### What to produce
This exercise needs the listing below duplicated exactly.

### Information supplied
*** Begin section ***
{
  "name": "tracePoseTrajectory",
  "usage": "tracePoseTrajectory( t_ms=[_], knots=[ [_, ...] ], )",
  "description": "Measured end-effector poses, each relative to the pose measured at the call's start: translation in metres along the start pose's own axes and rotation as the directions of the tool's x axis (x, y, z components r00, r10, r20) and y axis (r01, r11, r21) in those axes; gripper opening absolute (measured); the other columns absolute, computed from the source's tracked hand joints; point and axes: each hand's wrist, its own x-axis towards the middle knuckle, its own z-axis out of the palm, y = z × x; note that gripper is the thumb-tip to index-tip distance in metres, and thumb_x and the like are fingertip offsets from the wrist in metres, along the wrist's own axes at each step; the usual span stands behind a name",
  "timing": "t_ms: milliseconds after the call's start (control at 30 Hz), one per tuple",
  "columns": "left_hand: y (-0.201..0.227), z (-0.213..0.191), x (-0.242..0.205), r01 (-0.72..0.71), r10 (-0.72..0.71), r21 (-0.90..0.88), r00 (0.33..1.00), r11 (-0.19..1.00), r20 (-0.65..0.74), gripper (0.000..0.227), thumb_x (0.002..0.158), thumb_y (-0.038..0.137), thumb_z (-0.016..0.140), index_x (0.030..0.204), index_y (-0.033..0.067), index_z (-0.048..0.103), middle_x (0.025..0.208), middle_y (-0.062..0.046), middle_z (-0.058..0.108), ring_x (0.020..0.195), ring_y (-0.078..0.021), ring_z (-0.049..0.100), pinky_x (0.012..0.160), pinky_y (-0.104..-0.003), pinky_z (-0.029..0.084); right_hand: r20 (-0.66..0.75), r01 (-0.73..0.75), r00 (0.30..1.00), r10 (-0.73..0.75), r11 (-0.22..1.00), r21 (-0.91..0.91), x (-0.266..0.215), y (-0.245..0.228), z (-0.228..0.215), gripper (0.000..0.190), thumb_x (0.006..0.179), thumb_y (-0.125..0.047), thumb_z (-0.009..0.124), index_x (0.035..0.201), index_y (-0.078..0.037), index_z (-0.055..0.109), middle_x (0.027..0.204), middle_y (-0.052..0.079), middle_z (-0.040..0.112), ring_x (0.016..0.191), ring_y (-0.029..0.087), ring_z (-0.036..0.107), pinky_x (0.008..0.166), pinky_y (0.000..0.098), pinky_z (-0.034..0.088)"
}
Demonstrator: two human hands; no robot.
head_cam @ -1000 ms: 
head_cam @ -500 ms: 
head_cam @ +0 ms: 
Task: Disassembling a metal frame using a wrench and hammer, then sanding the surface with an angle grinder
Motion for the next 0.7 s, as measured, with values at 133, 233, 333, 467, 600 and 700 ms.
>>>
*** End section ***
### Exercise response
{
  "name": "tracePoseTrajectory",
  "usage": "tracePoseTrajectory( t_ms=[_], knots=[ [_, ...] ], )",
  "description": "Measured end-effector poses, each relative to the pose measured at the call's start: translation in metres along the start pose's own axes and rotation as the directions of the tool's x axis (x, y, z components r00, r10, r20) and y axis (r01, r11, r21) in those axes; gripper opening absolute (measured); the other columns absolute, computed from the source's tracked hand joints; point and axes: each hand's wrist, its own x-axis towards the middle knuckle, its own z-axis out of the palm, y = z × x; note that gripper is the thumb-tip to index-tip distance in metres, and thumb_x and the like are fingertip offsets from the wrist in metres, along the wrist's own axes at each step; the usual span stands behind a name",
  "timing": "t_ms: milliseconds after the call's start (control at 30 Hz), one per tuple",
  "columns": "left_hand: y (-0.201..0.227), z (-0.213..0.191), x (-0.242..0.205), r01 (-0.72..0.71), r10 (-0.72..0.71), r21 (-0.90..0.88), r00 (0.33..1.00), r11 (-0.19..1.00), r20 (-0.65..0.74), gripper (0.000..0.227), thumb_x (0.002..0.158), thumb_y (-0.038..0.137), thumb_z (-0.016..0.140), index_x (0.030..0.204), index_y (-0.033..0.067), index_z (-0.048..0.103), middle_x (0.025..0.208), middle_y (-0.062..0.046), middle_z (-0.058..0.108), ring_x (0.020..0.195), ring_y (-0.078..0.021), ring_z (-0.049..0.100), pinky_x (0.012..0.160), pinky_y (-0.104..-0.003), pinky_z (-0.029..0.084); right_hand: r20 (-0.66..0.75), r01 (-0.73..0.75), r00 (0.30..1.00), r10 (-0.73..0.75), r11 (-0.22..1.00), r21 (-0.91..0.91), x (-0.266..0.215), y (-0.245..0.228), z (-0.228..0.215), gripper (0.000..0.190), thumb_x (0.006..0.179), thumb_y (-0.125..0.047), thumb_z (-0.009..0.124), index_x (0.035..0.201), index_y (-0.078..0.037), index_z (-0.055..0.109), middle_x (0.027..0.204), middle_y (-0.052..0.079), middle_z (-0.040..0.112), ring_x (0.016..0.191), ring_y (-0.029..0.087), ring_z (-0.036..0.107), pinky_x (0.008..0.166), pinky_y (0.000..0.098), pinky_z (-0.034..0.088)"
}
Demonstrator: two human hands; no robot.
head_cam @ -1000 ms: 
head_cam @ -500 ms: 
head_cam @ +0 ms: 
Task: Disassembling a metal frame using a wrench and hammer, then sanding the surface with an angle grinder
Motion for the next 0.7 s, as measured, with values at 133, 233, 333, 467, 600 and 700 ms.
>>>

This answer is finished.